I like the look of the one out now better than the one in the picture. Maybe I crazy!!!


----------



## ajseagles3 (Feb 17, 2006)

I like my AT9. It makes my backyard look high-tech! Haha.


----------



## DTC mac (Oct 23, 2005)

the new Ka/Ku dish seems to be based on the older 18X24 reflector with a new J-mast to reflector mount and a new multisat LNB/multiswitch unit.

Absent specs one could theroize the new LNB to encompass 99/101/103/110/119 and just maybe 72.5 and 95 as well making a single dish to receive the full D* fleet!


----------



## Wolffpack (Jul 29, 2003)

Well I like the mention of weight reduction. What's the AT9 weight 100lbs? Oh and that doesn't include the hydraulic stabilizer strut.

Also, I think it looks a tad wider than the triple LNB.


----------



## ajseagles3 (Feb 17, 2006)

Wolffpack said:


> Well I like the mention of weight reduction. What's the AT9 weight 100lbs? Oh and that doesn't include the hydraulic stabilizer strut.
> 
> Also, I think it looks a tad wider than the triple LNB.


Dude, my AT9 is the sexiest thing ever!


----------



## DTC mac (Oct 23, 2005)

The pahse III dish is 18X20, this new dish appears to use the older 18X24 fibreglass reflector like the phase I/II.

AT-9 dish is 32 lbs not 100lbs.


----------



## DonCorleone (Jan 29, 2006)

Here's the link to the webcast. I listened to the part about the dish, but the CTO is really hard to understand. I THINK he said they'd have it out by the end of the year, but I couldn't really tell. What do you mean by the Phase III dish? As far as I know, the dishes they have are the standard circle at 18 X 18, the HD 18 X 24 and the 5 LNB at 25 X 29...are you saying this new slimline they previewed is back to 18 X 24 again?
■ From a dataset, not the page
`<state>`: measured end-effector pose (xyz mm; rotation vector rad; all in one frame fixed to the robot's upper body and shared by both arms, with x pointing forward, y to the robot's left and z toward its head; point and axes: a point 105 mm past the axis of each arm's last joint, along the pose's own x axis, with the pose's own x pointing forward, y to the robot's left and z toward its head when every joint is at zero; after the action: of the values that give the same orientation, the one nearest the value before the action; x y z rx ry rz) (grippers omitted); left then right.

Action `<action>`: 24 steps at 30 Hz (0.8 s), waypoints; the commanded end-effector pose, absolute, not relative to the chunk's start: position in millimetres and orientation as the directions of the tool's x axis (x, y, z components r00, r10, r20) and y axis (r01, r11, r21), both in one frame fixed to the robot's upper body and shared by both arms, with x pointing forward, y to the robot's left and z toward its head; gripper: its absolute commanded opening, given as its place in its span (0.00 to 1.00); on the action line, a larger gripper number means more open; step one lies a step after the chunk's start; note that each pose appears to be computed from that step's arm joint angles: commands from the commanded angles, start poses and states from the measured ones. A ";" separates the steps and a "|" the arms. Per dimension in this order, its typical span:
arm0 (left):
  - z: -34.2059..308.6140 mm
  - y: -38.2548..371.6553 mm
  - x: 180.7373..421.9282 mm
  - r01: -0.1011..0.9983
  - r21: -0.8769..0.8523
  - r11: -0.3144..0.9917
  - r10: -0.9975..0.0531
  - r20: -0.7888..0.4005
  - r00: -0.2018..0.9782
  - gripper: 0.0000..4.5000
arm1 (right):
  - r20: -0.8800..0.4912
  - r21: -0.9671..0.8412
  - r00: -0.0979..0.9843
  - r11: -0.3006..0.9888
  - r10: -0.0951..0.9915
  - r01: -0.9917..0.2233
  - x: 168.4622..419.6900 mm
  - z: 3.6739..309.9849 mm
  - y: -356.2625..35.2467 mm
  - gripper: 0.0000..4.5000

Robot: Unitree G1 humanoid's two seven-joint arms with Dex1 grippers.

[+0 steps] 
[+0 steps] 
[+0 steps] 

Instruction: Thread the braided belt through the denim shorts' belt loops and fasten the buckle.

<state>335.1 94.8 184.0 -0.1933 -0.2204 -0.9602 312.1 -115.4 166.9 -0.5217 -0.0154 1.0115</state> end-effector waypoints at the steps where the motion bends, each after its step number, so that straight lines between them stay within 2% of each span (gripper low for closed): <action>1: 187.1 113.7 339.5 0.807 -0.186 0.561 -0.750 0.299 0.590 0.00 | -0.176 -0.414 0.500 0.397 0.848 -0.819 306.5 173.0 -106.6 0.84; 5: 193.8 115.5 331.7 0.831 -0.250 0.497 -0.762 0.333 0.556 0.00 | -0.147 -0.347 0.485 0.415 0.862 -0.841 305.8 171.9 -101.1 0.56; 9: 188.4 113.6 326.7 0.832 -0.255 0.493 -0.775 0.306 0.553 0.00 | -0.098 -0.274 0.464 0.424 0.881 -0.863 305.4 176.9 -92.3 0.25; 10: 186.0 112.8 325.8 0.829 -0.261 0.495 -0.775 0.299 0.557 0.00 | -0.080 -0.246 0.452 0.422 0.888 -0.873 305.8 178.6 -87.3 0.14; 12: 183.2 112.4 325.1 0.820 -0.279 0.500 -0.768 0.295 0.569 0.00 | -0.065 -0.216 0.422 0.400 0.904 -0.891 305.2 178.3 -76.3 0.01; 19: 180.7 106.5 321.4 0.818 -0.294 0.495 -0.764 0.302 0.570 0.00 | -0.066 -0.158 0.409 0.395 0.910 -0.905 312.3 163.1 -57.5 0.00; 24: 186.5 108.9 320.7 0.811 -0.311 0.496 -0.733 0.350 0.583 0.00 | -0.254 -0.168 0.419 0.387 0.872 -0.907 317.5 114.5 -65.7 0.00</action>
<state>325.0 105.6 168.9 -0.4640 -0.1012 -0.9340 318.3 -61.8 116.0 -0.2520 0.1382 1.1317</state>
Seems bigger than that.

http://phx.corporate-ir.net/phoenix.zhtml?c=127160&p=irol-IRHome



DTC mac said:


> The pahse III dish is 18X20, this new dish appears to use the older 18X24 fibreglass reflector like the phase I/II.
> 
> AT-9 dish is 32 lbs not 100lbs.


----------



## Coastsider (Nov 29, 2005)

ajseagles3 said:


> Dude, my AT9 is the sexiest thing ever!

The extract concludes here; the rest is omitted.